» **Work task**:
First find the line with "Segment every instance of the wire" in the entries below, then set down exactly every line through the line with "Segment every instance of the black", that line included.

» **Exercise material**:
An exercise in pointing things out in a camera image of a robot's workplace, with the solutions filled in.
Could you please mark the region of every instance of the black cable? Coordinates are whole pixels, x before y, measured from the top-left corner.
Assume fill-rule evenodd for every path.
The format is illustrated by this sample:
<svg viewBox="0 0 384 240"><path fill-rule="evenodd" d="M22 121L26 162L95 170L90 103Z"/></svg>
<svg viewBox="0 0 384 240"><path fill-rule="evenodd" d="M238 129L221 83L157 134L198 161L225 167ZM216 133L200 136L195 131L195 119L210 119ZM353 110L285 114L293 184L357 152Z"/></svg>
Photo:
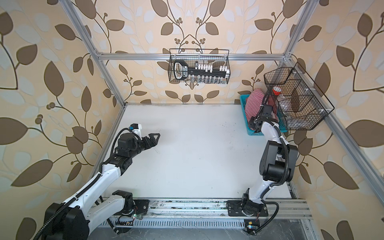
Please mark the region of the black cable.
<svg viewBox="0 0 384 240"><path fill-rule="evenodd" d="M76 199L78 199L81 195L83 195L88 189L90 189L101 177L101 174L98 174L96 178L88 185L86 186L81 192L76 194L75 197L73 197L71 200L69 200L67 203L65 203L63 206L61 206L40 228L40 230L36 233L33 240L38 240L40 236L43 234L44 230L47 228L47 226L62 212L64 211L69 205L71 205Z"/></svg>

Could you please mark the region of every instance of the teal basket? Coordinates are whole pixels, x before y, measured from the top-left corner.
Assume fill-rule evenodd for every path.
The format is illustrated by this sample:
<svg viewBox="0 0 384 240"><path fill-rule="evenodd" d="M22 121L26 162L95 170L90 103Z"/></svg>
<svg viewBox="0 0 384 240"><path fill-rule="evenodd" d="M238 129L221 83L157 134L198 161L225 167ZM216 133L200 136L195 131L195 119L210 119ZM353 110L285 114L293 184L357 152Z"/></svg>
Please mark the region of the teal basket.
<svg viewBox="0 0 384 240"><path fill-rule="evenodd" d="M245 102L247 101L247 97L249 97L249 94L240 95L240 102L241 102L241 106L243 108L243 115L244 115L244 120L245 120L245 127L247 128L247 133L248 133L248 135L251 135L251 136L263 136L264 134L262 132L255 132L254 130L251 130L248 127L247 117L245 116ZM279 111L277 112L277 117L279 118L280 131L286 132L287 130L285 129L284 123L282 121L283 115Z"/></svg>

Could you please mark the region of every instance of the floral wallpaper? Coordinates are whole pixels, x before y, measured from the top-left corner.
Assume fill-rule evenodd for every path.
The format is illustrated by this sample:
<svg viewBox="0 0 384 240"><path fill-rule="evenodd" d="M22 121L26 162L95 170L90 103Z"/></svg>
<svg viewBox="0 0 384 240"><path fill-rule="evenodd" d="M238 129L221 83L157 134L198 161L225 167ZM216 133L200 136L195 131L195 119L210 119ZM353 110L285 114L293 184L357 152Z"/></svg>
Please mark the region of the floral wallpaper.
<svg viewBox="0 0 384 240"><path fill-rule="evenodd" d="M0 1L3 239L33 237L85 184L120 110L57 3Z"/></svg>
<svg viewBox="0 0 384 240"><path fill-rule="evenodd" d="M104 53L229 49L283 53L304 0L73 0Z"/></svg>
<svg viewBox="0 0 384 240"><path fill-rule="evenodd" d="M292 55L382 175L383 11L382 1L320 0ZM300 153L293 181L322 237L381 239L384 208L327 125L287 136Z"/></svg>
<svg viewBox="0 0 384 240"><path fill-rule="evenodd" d="M323 5L316 8L293 59L314 77L335 105L336 116L384 175L384 113L379 110L384 97L384 3Z"/></svg>
<svg viewBox="0 0 384 240"><path fill-rule="evenodd" d="M228 84L170 83L166 61L111 60L107 66L129 104L240 104L241 94L250 94L256 88L266 91L263 75L276 69L273 61L233 61L230 65Z"/></svg>

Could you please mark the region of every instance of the white table surface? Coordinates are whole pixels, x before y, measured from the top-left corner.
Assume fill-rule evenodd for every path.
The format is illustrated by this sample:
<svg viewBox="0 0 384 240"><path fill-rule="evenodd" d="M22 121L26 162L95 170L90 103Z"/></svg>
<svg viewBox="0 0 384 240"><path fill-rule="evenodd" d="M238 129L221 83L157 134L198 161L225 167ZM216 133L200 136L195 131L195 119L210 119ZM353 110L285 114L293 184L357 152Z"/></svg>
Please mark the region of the white table surface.
<svg viewBox="0 0 384 240"><path fill-rule="evenodd" d="M262 181L266 139L247 134L241 105L128 105L115 135L132 123L142 136L160 133L159 143L135 156L104 197L241 198ZM283 184L269 198L291 195Z"/></svg>

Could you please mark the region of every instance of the wire basket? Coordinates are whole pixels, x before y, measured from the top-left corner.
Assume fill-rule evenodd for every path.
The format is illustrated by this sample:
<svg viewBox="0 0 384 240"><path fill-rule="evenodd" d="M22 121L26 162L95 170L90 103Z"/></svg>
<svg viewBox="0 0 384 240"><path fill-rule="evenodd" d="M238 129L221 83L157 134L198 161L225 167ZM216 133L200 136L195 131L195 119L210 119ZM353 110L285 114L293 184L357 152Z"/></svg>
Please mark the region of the wire basket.
<svg viewBox="0 0 384 240"><path fill-rule="evenodd" d="M334 110L333 104L313 81L308 86L301 77L305 70L297 64L282 67L264 74L265 85L278 111L284 116L283 122L287 130L313 130L329 113ZM314 92L324 96L329 106L324 106ZM279 93L285 98L278 101Z"/></svg>
<svg viewBox="0 0 384 240"><path fill-rule="evenodd" d="M229 50L171 48L168 77L171 83L228 84Z"/></svg>

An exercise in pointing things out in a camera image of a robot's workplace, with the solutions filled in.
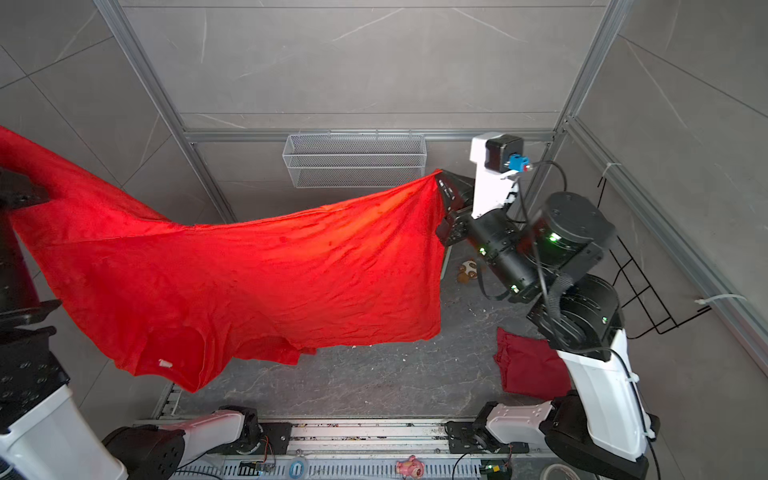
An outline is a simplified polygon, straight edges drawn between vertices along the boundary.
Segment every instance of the dark red garment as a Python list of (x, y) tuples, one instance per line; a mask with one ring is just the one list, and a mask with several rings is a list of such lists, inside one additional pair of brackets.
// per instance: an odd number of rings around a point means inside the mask
[(134, 375), (194, 392), (233, 356), (296, 364), (320, 347), (440, 331), (432, 176), (285, 217), (185, 227), (2, 127), (0, 166), (48, 190), (13, 226), (78, 327)]
[(499, 328), (498, 353), (493, 357), (502, 371), (505, 392), (552, 400), (571, 389), (568, 368), (547, 340), (512, 335)]

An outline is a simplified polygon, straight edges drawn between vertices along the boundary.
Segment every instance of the pink toy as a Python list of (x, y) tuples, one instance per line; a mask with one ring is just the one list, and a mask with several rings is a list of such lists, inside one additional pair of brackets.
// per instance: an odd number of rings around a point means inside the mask
[(403, 478), (413, 477), (416, 480), (424, 475), (424, 463), (416, 459), (416, 455), (411, 455), (405, 462), (397, 462), (397, 472)]

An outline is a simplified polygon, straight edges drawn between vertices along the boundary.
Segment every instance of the wire mesh basket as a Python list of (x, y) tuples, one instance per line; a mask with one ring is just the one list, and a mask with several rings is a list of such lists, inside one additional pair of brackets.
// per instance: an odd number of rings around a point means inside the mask
[(294, 134), (283, 149), (293, 186), (396, 187), (424, 176), (419, 134)]

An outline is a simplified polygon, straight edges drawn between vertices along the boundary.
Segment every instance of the black strap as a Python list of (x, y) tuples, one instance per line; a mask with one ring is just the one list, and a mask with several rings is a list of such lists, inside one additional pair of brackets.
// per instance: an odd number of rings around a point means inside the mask
[(507, 295), (509, 295), (509, 290), (505, 290), (504, 293), (502, 293), (501, 295), (488, 295), (485, 292), (485, 285), (483, 285), (482, 283), (482, 273), (480, 273), (479, 265), (478, 265), (478, 285), (480, 286), (480, 291), (482, 292), (483, 296), (488, 300), (494, 300), (494, 301), (503, 300), (507, 298)]

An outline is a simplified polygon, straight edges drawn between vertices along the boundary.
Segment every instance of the robotic arm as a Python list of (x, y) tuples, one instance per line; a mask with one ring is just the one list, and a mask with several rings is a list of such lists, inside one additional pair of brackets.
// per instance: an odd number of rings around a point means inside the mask
[(589, 200), (566, 191), (552, 194), (530, 219), (520, 197), (527, 222), (518, 227), (507, 210), (518, 197), (514, 177), (531, 168), (522, 148), (513, 135), (474, 138), (475, 179), (447, 171), (436, 178), (445, 206), (436, 233), (445, 246), (468, 240), (506, 287), (508, 301), (539, 297), (528, 319), (564, 360), (576, 390), (535, 407), (488, 405), (475, 421), (477, 435), (498, 444), (546, 443), (586, 471), (641, 480), (658, 417), (640, 403), (616, 291), (588, 274), (615, 227)]

» **Exercise output**:
Segment every instance of the wire mesh basket as a Python list of (x, y) tuples, one instance per line; a mask with one ring is just the one list, and a mask with several rings is a list of such lists, inside one additional pair of brackets.
// per instance: an odd number of rings around a point means inside the mask
[(294, 134), (283, 149), (293, 186), (396, 187), (424, 176), (419, 134)]

An outline is a simplified polygon, straight edges drawn between vertices along the boundary.
Segment every instance of the black strap as a Python list of (x, y) tuples, one instance per line; a mask with one ring is just the one list, and a mask with several rings is a list of such lists, inside one additional pair of brackets.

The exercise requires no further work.